→ **ABOUT THIS TASK**
Go line by line through the data below, counting each one that has "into", and give the final count only.

→ **SUPPLIED RECORDS**
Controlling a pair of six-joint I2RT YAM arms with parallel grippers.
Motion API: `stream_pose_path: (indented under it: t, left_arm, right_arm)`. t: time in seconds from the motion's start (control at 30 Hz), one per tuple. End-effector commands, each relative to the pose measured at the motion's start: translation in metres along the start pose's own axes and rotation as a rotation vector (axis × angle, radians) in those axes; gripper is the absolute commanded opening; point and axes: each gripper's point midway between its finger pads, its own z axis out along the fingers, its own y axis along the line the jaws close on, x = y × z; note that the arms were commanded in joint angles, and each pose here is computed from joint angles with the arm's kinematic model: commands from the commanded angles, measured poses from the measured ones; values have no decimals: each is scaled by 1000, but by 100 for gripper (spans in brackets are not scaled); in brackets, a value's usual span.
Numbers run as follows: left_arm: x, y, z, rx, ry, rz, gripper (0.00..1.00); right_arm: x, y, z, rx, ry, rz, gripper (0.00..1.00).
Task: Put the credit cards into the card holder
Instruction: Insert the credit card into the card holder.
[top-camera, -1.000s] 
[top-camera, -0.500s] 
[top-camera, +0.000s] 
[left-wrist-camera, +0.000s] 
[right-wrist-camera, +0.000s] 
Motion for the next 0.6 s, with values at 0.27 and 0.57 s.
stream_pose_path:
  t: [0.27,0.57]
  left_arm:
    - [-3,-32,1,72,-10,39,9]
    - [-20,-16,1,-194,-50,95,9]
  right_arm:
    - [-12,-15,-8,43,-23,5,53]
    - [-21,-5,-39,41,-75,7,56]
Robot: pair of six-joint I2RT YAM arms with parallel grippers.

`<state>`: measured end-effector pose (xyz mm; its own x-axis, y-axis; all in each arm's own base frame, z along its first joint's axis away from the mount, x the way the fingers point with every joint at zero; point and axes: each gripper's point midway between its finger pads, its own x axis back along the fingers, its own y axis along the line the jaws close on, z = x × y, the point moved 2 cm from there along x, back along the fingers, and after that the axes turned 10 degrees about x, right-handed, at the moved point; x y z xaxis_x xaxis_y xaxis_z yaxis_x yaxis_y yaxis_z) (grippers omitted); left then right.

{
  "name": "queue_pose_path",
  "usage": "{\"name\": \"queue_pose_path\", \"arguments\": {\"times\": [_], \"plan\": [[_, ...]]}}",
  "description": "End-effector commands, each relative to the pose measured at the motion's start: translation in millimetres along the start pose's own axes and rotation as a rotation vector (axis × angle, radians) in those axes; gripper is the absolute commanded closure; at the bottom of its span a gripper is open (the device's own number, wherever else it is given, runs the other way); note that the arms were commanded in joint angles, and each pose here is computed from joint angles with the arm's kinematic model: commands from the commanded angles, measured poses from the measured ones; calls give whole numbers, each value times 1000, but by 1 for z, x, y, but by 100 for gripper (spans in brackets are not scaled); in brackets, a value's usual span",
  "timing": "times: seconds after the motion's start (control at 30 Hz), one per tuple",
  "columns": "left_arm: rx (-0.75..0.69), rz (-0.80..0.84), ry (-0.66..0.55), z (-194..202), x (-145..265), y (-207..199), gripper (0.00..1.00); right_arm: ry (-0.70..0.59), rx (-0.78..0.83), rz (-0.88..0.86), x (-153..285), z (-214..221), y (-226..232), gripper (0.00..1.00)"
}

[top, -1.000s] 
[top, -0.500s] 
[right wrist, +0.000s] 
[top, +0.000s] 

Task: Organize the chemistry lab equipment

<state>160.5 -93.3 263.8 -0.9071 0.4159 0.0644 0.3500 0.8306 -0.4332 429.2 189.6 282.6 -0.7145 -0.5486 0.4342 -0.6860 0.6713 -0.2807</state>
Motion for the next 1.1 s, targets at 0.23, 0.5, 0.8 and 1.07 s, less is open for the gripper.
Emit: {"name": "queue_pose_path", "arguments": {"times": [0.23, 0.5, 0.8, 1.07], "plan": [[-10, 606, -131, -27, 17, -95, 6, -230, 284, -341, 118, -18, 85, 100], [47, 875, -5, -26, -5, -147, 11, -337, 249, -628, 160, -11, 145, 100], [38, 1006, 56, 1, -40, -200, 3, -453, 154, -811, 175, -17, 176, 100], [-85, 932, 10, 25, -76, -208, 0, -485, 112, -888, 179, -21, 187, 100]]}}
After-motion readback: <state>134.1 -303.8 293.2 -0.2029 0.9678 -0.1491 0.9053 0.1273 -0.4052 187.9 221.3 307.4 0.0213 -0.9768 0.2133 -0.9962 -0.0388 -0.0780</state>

→ **TASK OUTPUT**
2